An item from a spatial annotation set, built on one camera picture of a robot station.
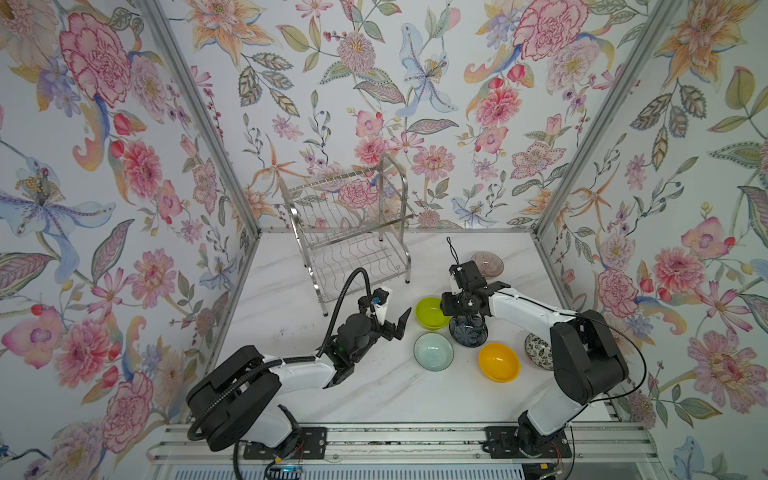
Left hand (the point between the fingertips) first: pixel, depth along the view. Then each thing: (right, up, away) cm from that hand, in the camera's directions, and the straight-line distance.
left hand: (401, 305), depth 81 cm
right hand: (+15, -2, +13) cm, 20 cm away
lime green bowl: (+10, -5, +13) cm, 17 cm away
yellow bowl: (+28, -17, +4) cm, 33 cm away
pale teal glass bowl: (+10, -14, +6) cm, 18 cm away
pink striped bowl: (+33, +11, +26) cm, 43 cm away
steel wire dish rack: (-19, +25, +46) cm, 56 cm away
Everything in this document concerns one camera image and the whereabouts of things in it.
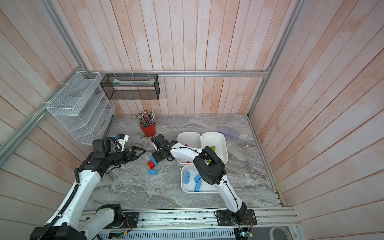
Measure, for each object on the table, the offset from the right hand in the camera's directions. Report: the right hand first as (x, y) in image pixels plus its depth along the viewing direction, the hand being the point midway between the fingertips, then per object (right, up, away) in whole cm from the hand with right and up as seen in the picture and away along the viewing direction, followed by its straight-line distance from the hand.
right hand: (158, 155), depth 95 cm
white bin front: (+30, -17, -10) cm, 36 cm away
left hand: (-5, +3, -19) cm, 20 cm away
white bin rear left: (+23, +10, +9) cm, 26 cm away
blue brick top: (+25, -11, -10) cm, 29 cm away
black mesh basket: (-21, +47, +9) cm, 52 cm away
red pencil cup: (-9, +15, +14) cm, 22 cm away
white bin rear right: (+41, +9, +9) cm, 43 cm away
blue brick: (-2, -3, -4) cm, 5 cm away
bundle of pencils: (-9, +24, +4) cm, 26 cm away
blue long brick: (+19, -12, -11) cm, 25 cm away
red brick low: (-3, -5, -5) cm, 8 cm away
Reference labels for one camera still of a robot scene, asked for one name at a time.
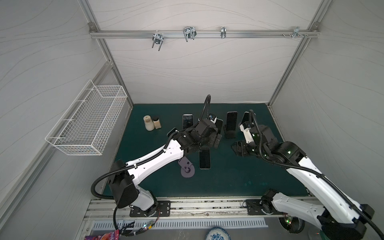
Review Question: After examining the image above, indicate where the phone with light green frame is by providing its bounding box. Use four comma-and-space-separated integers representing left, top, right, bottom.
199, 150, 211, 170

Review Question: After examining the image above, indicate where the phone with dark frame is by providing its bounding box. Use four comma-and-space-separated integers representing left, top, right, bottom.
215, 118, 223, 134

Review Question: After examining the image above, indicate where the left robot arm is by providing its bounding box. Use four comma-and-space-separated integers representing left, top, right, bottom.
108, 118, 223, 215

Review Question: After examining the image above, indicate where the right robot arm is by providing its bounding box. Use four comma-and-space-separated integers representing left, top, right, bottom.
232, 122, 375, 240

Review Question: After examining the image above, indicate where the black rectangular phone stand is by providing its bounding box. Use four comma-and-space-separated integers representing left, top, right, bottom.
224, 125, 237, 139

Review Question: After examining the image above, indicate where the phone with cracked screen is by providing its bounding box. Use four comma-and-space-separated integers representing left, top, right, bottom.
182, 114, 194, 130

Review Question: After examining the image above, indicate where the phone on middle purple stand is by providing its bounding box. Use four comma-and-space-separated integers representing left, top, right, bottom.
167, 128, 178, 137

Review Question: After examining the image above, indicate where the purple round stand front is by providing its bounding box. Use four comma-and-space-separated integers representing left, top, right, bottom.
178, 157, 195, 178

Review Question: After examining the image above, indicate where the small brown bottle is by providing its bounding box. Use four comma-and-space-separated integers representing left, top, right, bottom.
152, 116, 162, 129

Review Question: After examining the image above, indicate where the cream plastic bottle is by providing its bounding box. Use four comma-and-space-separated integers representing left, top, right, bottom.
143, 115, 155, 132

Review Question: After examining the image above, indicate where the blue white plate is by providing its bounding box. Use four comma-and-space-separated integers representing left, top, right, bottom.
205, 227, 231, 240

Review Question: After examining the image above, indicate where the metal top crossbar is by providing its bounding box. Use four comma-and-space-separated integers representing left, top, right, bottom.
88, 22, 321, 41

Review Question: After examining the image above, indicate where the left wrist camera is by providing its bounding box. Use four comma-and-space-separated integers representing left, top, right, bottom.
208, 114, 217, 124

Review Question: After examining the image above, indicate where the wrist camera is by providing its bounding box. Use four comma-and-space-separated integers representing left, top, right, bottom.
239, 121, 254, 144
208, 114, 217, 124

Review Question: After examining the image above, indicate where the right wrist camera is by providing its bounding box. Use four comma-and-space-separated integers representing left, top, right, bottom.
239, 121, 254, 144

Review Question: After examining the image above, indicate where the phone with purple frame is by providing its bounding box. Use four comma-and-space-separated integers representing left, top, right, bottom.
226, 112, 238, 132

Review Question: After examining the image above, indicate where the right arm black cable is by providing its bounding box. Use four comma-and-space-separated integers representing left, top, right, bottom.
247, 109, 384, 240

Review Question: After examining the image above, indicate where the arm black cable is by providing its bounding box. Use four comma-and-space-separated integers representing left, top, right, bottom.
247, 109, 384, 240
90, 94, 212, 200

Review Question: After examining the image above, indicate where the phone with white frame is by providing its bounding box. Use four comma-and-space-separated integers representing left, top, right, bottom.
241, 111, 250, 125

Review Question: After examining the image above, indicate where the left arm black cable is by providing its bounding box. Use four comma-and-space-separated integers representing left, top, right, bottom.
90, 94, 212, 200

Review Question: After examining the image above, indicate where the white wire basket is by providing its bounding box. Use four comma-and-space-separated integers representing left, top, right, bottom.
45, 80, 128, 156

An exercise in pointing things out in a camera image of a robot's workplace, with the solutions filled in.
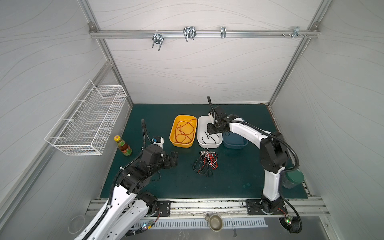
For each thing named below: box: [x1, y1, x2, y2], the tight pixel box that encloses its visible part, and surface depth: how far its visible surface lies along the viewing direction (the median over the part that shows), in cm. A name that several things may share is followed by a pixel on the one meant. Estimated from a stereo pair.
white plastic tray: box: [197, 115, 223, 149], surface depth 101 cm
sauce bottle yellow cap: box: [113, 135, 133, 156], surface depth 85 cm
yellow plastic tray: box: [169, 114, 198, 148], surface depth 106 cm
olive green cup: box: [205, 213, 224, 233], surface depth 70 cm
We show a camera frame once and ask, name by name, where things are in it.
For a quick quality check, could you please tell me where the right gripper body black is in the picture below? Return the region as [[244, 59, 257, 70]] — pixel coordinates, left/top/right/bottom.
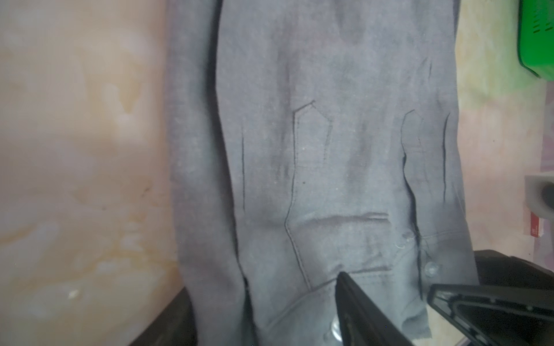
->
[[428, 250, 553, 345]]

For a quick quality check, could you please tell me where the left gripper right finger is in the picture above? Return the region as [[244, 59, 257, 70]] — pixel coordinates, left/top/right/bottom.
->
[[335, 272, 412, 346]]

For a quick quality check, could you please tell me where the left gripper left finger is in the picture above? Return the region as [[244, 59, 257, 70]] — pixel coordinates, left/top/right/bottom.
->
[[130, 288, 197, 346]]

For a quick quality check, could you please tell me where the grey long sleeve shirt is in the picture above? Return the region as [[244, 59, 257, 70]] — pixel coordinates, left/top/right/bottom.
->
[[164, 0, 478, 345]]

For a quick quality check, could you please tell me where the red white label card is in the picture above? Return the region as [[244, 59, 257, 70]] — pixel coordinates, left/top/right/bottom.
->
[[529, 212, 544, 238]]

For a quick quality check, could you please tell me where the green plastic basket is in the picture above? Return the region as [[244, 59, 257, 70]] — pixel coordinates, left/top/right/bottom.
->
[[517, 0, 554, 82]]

────────────────────────────────────────

◆ **WHAT TO WORK ON**: Exact repetition of each line above is expected; images are to be omitted.

◆ **YOUR RESPONSE**:
An item from a spatial annotation set, built on one camera picture of a robot station.
Left hand (the point between the fingertips) first: pixel, depth along the view. Then each thing: (right, up, away) cm from that hand, in the camera's directions, and the straight-line distance.
left hand: (401, 305), depth 81 cm
right hand: (+15, -2, +13) cm, 20 cm away
lime green bowl: (+10, -5, +13) cm, 17 cm away
yellow bowl: (+28, -17, +4) cm, 33 cm away
pale teal glass bowl: (+10, -14, +6) cm, 18 cm away
pink striped bowl: (+33, +11, +26) cm, 43 cm away
steel wire dish rack: (-19, +25, +46) cm, 56 cm away
Everything in this document concerns one camera image and the whereabouts of things in it.
Measure, for each object on the table, the offset from the right hand in the camera's directions. Report: the right hand first as (x, y) in image pixels plus its depth along the viewing direction, the hand being the point midway between the fingertips, then per object (right, up, away) in whole cm from the hand with right and up as seen in the picture and away along the viewing direction, followed by its straight-line distance from the hand.
right hand: (158, 155), depth 95 cm
white bin front: (+30, -17, -10) cm, 36 cm away
left hand: (-5, +3, -19) cm, 20 cm away
white bin rear left: (+23, +10, +9) cm, 26 cm away
blue brick top: (+25, -11, -10) cm, 29 cm away
black mesh basket: (-21, +47, +9) cm, 52 cm away
red pencil cup: (-9, +15, +14) cm, 22 cm away
white bin rear right: (+41, +9, +9) cm, 43 cm away
blue brick: (-2, -3, -4) cm, 5 cm away
bundle of pencils: (-9, +24, +4) cm, 26 cm away
blue long brick: (+19, -12, -11) cm, 25 cm away
red brick low: (-3, -5, -5) cm, 8 cm away
Reference labels for one camera still of a robot scene, asked for one name at a time.
Review Question: After examining the image above, indicate where the phone with light green frame is by providing its bounding box. Use four comma-and-space-separated integers representing left, top, right, bottom.
199, 150, 211, 170

Review Question: After examining the image above, indicate where the phone with dark frame is by providing its bounding box. Use four comma-and-space-separated integers representing left, top, right, bottom.
215, 118, 223, 134

Review Question: After examining the image above, indicate where the left robot arm is by providing its bounding box. Use four comma-and-space-separated integers representing left, top, right, bottom.
108, 118, 223, 215

Review Question: After examining the image above, indicate where the right robot arm is by providing its bounding box. Use four comma-and-space-separated integers representing left, top, right, bottom.
232, 122, 375, 240

Review Question: After examining the image above, indicate where the black rectangular phone stand is by providing its bounding box. Use four comma-and-space-separated integers representing left, top, right, bottom.
224, 125, 237, 139

Review Question: After examining the image above, indicate where the phone with cracked screen is by providing its bounding box. Use four comma-and-space-separated integers representing left, top, right, bottom.
182, 114, 194, 130

Review Question: After examining the image above, indicate where the phone on middle purple stand is by providing its bounding box. Use four comma-and-space-separated integers representing left, top, right, bottom.
167, 128, 178, 137

Review Question: After examining the image above, indicate where the purple round stand front is by providing its bounding box. Use four comma-and-space-separated integers representing left, top, right, bottom.
178, 157, 195, 178

Review Question: After examining the image above, indicate where the small brown bottle is by providing its bounding box. Use four comma-and-space-separated integers representing left, top, right, bottom.
152, 116, 162, 129

Review Question: After examining the image above, indicate where the cream plastic bottle is by providing its bounding box. Use four comma-and-space-separated integers representing left, top, right, bottom.
143, 115, 155, 132

Review Question: After examining the image above, indicate where the blue white plate is by providing its bounding box. Use four comma-and-space-separated integers representing left, top, right, bottom.
205, 227, 231, 240

Review Question: After examining the image above, indicate where the metal top crossbar is by providing its bounding box. Use four comma-and-space-separated integers representing left, top, right, bottom.
88, 22, 321, 41

Review Question: After examining the image above, indicate where the left wrist camera is by providing its bounding box. Use four comma-and-space-separated integers representing left, top, right, bottom.
208, 114, 217, 124

Review Question: After examining the image above, indicate where the wrist camera is by providing its bounding box. Use four comma-and-space-separated integers representing left, top, right, bottom.
239, 121, 254, 144
208, 114, 217, 124

Review Question: After examining the image above, indicate where the right wrist camera is by providing its bounding box. Use four comma-and-space-separated integers representing left, top, right, bottom.
239, 121, 254, 144

Review Question: After examining the image above, indicate where the phone with purple frame is by providing its bounding box. Use four comma-and-space-separated integers representing left, top, right, bottom.
226, 112, 238, 132

Review Question: After examining the image above, indicate where the right arm black cable is by providing its bounding box. Use four comma-and-space-separated integers representing left, top, right, bottom.
247, 109, 384, 240

Review Question: After examining the image above, indicate where the arm black cable is by providing its bounding box. Use four comma-and-space-separated integers representing left, top, right, bottom.
247, 109, 384, 240
90, 94, 212, 200

Review Question: After examining the image above, indicate where the phone with white frame is by providing its bounding box. Use four comma-and-space-separated integers representing left, top, right, bottom.
241, 111, 250, 125

Review Question: After examining the image above, indicate where the left arm black cable is by providing its bounding box. Use four comma-and-space-separated integers representing left, top, right, bottom.
90, 94, 212, 200

Review Question: After examining the image above, indicate where the white wire basket is by providing its bounding box. Use four comma-and-space-separated integers representing left, top, right, bottom.
45, 80, 128, 156

An exercise in pointing things out in a camera image of a robot's workplace, with the solutions filled in.
For each thing named below: box: [x1, y1, x2, y2], the tight pixel box that encloses its visible part, and surface depth: how far its visible surface lies along the viewing direction (the median over the part that shows), in cm. A name that several things may share is followed by a pixel on the one meant. Estimated from a stereo pair.
white plastic tray: box: [197, 115, 223, 149], surface depth 101 cm
sauce bottle yellow cap: box: [113, 135, 133, 156], surface depth 85 cm
yellow plastic tray: box: [169, 114, 198, 148], surface depth 106 cm
olive green cup: box: [205, 213, 224, 233], surface depth 70 cm
We show a camera frame once and ask, name by name, where things are in it.
For a quick quality check, could you please tell me where the right gripper body black is in the picture below? Return the region as [[244, 59, 257, 70]] — pixel coordinates, left/top/right/bottom.
->
[[428, 250, 553, 345]]

For a quick quality check, could you please tell me where the left gripper right finger is in the picture above? Return the region as [[244, 59, 257, 70]] — pixel coordinates, left/top/right/bottom.
->
[[335, 272, 412, 346]]

For a quick quality check, could you please tell me where the left gripper left finger is in the picture above? Return the region as [[244, 59, 257, 70]] — pixel coordinates, left/top/right/bottom.
->
[[130, 288, 197, 346]]

For a quick quality check, could you please tell me where the grey long sleeve shirt is in the picture above? Return the region as [[244, 59, 257, 70]] — pixel coordinates, left/top/right/bottom.
->
[[164, 0, 478, 345]]

For a quick quality check, could you please tell me where the red white label card is in the picture above? Return the region as [[244, 59, 257, 70]] — pixel coordinates, left/top/right/bottom.
->
[[529, 212, 544, 238]]

For a quick quality check, could you please tell me where the green plastic basket is in the picture above? Return the region as [[244, 59, 257, 70]] — pixel coordinates, left/top/right/bottom.
->
[[517, 0, 554, 82]]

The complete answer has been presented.